Context: meiosis separates sex chromosomes into gametes, and genetic variation explains how allele combinations differ among offspring.
X-Linked Recessive Traits
An X-linked recessive trait is caused by a recessive allele on the X chromosome. A male with the recessive allele on his X chromosome usually shows the trait because he does not have a second X chromosome to mask it. A female usually shows the trait only if she inherits the recessive allele on both X chromosomes.
This pattern differs from autosomal recessive inheritance. For an autosomal recessive trait, males and females are affected at similar rates when both inherit two recessive alleles. For X-linked recessive traits, males are affected more often because they have only one X-linked copy. Females can carry the allele without showing the trait, which creates the carrier pattern AP questions love to test.
Use this notation:
- Xᴺ = normal dominant allele
- Xⁿ = recessive trait allele
- Y = Y chromosome with no matching allele for this trait
Common genotypes:
- XᴺXᴺ = Unaffected female
- XᴺXⁿ = Carrier female
- XⁿXⁿ = Affected female
- XᴺY = Unaffected male
- XⁿY = Affected male

For the umbrella overview of non-Mendelian patterns, see non-Mendelian genetics.
Carrier Females in X-Linked Inheritance
A carrier female has one normal allele and one recessive allele on her X chromosomes. She usually does not show an X-linked recessive trait because the normal allele can mask the recessive allele. However, she can pass the recessive allele to sons or daughters.
When a carrier female has children with an unaffected male, daughters who inherit the recessive allele become carriers like their mother. Sons who inherit the recessive allele are affected because they have no second X chromosome to mask it. This is why an unaffected mother can have an affected son—the recessive X came from her, even though her own phenotype looks normal.
Affected Male vs Carrier Female
A carrier female usually has one normal allele and one recessive allele on her X chromosomes, while an affected male has the recessive allele on his only X chromosome. This is why X-linked recessive traits often appear more often in males.

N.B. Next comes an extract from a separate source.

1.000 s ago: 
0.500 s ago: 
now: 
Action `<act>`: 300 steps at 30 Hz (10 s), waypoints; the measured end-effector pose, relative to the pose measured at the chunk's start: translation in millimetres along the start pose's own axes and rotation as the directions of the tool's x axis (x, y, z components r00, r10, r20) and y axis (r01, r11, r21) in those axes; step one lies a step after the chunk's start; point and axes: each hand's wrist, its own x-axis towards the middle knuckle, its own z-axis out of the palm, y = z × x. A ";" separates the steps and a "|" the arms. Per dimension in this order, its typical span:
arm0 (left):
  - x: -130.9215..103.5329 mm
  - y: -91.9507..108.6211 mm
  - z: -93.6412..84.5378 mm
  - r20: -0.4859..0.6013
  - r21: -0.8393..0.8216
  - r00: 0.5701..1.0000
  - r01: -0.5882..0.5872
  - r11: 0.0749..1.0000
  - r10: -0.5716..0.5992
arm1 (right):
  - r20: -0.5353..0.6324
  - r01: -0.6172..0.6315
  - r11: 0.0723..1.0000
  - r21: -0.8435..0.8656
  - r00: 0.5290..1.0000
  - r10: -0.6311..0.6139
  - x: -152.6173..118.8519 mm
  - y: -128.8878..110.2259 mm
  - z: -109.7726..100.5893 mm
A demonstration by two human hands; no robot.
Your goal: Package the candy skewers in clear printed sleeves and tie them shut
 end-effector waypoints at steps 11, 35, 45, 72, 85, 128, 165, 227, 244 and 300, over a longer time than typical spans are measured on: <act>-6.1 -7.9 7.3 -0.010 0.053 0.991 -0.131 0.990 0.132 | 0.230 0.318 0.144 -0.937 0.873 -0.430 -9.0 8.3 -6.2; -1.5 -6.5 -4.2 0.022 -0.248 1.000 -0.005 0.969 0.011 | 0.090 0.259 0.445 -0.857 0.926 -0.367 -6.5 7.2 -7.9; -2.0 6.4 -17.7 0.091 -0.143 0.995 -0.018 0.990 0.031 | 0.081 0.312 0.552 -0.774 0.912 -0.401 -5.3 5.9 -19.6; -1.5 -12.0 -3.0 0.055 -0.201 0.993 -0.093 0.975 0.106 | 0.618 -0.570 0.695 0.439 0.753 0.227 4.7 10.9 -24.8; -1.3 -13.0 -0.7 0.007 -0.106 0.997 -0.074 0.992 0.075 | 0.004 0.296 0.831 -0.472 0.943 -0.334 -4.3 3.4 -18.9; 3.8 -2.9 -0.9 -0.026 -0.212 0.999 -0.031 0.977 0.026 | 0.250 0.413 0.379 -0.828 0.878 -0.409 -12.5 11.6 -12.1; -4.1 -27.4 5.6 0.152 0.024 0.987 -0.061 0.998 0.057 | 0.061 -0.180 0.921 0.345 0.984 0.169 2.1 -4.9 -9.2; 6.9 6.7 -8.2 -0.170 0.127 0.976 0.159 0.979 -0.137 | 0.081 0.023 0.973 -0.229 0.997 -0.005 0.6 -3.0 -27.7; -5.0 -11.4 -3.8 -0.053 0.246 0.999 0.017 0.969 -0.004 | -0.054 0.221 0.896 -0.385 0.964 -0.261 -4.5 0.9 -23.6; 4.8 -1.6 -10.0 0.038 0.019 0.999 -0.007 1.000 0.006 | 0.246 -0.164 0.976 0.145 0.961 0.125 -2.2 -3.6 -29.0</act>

| Genotype | Label | AP Meaning |
|---|---|---|
| XᴺXⁿ | Carrier female | Usually unaffected, can pass recessive allele |
| XⁿY | Affected male | Shows trait because he has one X chromosome |
| XⁿXⁿ | Affected female | Shows trait after inheriting two recessive X alleles |
Why Are X-Linked Recessive Traits More Common in Males?
Males are more likely to show X-linked recessive traits because they usually have only one X chromosome. If that X chromosome carries the recessive allele, the trait appears. Females usually have two X chromosomes, so a dominant allele on one X can mask a recessive allele on the other X.
Say it fast
Males need one recessive X-linked allele. Females usually need two.

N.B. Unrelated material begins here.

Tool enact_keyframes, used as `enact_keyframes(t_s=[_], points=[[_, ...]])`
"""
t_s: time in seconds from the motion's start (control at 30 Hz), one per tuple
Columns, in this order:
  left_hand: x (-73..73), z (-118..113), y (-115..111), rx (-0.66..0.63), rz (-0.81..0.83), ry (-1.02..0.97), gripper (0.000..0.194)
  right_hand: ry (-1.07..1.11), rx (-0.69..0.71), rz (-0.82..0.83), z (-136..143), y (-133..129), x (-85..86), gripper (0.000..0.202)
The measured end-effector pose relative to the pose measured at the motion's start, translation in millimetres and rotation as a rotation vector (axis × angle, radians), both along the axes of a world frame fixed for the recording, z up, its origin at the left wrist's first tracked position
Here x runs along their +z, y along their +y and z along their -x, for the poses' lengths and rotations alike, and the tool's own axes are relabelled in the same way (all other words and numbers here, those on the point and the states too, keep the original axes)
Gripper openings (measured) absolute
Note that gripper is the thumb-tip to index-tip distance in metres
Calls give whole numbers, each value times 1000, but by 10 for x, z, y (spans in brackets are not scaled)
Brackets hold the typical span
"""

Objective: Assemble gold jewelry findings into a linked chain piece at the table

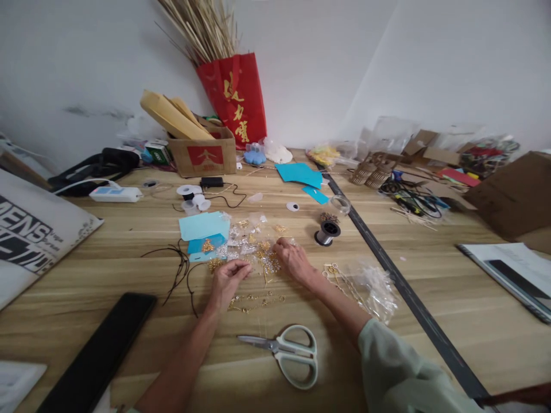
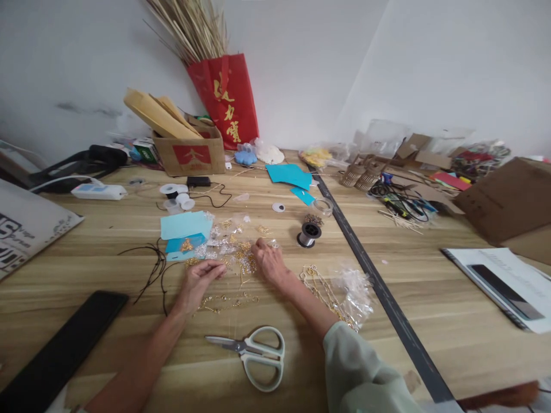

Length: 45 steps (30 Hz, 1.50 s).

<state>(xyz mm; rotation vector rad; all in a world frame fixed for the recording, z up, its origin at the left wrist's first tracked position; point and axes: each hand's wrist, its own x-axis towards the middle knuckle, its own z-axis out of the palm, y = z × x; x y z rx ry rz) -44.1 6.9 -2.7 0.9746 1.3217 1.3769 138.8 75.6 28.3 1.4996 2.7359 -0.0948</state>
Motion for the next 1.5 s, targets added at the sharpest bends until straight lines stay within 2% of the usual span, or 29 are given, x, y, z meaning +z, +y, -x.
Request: enact_keyframes(t_s=[0.17,0.37,0.7,0.97,1.1,1.2,1.37,1.5], points=[[-8,2,-10,-21,-7,-6,21,14,-5,15,-17,48,-57,21],[-11,12,-28,-41,-32,11,21,207,21,19,-131,87,-62,17],[88,6,-62,-76,-72,127,20,578,59,80,-439,-8,229,9],[139,-31,-40,-54,-81,28,17,804,-10,213,-728,-52,313,11],[218,-135,0,-137,-63,-11,19,886,-43,334,-825,-67,302,15],[289,-246,17,-212,-27,59,21,924,-70,400,-858,-88,303,19],[317,-396,75,-334,-36,100,19,989,-70,442,-873,-109,298,21],[333,-518,167,-485,-10,79,24,1008,-65,464,-887,-98,264,22]])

Males with one recessive X-linked allele are sometimes described as male hemizygous because they have only one copy of X-linked alleles for that trait.

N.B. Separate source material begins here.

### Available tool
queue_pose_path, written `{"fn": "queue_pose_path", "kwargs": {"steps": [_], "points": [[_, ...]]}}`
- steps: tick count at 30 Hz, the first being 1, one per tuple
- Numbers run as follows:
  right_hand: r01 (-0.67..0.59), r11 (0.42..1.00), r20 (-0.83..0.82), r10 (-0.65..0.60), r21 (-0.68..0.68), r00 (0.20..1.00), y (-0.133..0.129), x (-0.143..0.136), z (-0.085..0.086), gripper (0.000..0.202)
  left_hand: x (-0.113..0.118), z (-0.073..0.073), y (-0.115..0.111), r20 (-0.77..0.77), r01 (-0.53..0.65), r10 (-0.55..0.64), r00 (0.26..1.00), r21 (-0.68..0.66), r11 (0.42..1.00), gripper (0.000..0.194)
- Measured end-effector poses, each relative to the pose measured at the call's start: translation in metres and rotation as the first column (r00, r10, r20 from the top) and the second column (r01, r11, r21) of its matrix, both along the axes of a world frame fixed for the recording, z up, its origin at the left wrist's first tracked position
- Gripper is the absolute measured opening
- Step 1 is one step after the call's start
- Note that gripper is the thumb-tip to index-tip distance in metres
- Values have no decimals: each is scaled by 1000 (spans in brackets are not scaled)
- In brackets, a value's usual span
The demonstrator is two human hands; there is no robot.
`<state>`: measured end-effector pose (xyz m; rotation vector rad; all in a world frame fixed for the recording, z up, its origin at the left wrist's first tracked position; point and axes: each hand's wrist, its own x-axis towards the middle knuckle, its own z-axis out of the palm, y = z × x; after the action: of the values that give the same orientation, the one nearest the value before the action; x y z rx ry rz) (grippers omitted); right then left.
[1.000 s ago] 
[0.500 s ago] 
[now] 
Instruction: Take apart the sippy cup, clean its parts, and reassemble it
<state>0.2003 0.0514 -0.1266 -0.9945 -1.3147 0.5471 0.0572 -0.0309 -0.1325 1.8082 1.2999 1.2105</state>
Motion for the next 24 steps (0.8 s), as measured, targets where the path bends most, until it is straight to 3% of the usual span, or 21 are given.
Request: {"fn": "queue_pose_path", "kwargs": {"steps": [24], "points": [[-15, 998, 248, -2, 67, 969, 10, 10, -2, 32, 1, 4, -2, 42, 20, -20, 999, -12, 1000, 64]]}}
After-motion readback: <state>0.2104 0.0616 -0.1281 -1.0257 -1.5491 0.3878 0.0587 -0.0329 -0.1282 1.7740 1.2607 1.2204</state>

How to Solve a Sex-Linked Punnett Square
Sex-linked Punnett squares must include X and Y chromosomes. Do not write only A and a. The allele must stay attached to the X chromosome.
Example cross: Carrier mother × unaffected father
XᴺXⁿ × XᴺY
Gametes:
Mother: Xᴺ or Xⁿ
Father: Xᴺ or Y
Offspring outcomes:
- XᴺXᴺ = unaffected daughter
- XᴺXⁿ = carrier daughter
- XᴺY = unaffected son
- XⁿY = affected son
Conclusion: There is a 25% chance of an affected son overall, or a 50% chance among sons.

For general Punnett square method, review Punnett squares. For Mendelian baseline patterns, see Mendelian genetics.
Sex-Linked vs Autosomal Inheritance
| Feature | Sex-Linked Trait | Autosomal Trait |
|---|---|---|
| Chromosome location | Sex chromosome | Non-sex chromosome |
| Male pattern | Often affected more for X-linked recessive | Usually not strongly male-biased |
| Female carrier | Common in X-linked recessive | Depends on trait |
| Punnett notation | Uses X and Y | Uses allele letters like A and a |
| AP clue | More affected males | Similar rates in males and females |
Sex-Linked Traits in Pedigrees
AP Biology may show sex-linked inheritance using a pedigree. X-linked recessive pedigrees often show more affected males than females. Carrier females may have affected sons. Fathers pass their Y chromosome to sons, not their X chromosome, so an affected father does not pass his X-linked allele to his sons.
When you read a pedigree, look for the combination of clues rather than one symbol alone. Affected males connected through unaffected females strongly suggest carrier mothers. If every affected individual is male and the trait never passes directly from father to son, autosomal recessive is less likely. Daughters of affected males are often carriers because they always receive his single X chromosome.
This page covers X-linked pedigree clues briefly. For full pedigree symbols, autosomal patterns, and carrier identification, see the pedigrees AP Biology guide.
Carrier mother with affected son → X-linked recessive clue
Affected father does not pass X-linked allele to sons
Daughters of affected males receive his X chromosome
Trait skips through carrier females

Examples of Sex-Linked Traits
These are educational genetics examples used in biology courses—not medical advice.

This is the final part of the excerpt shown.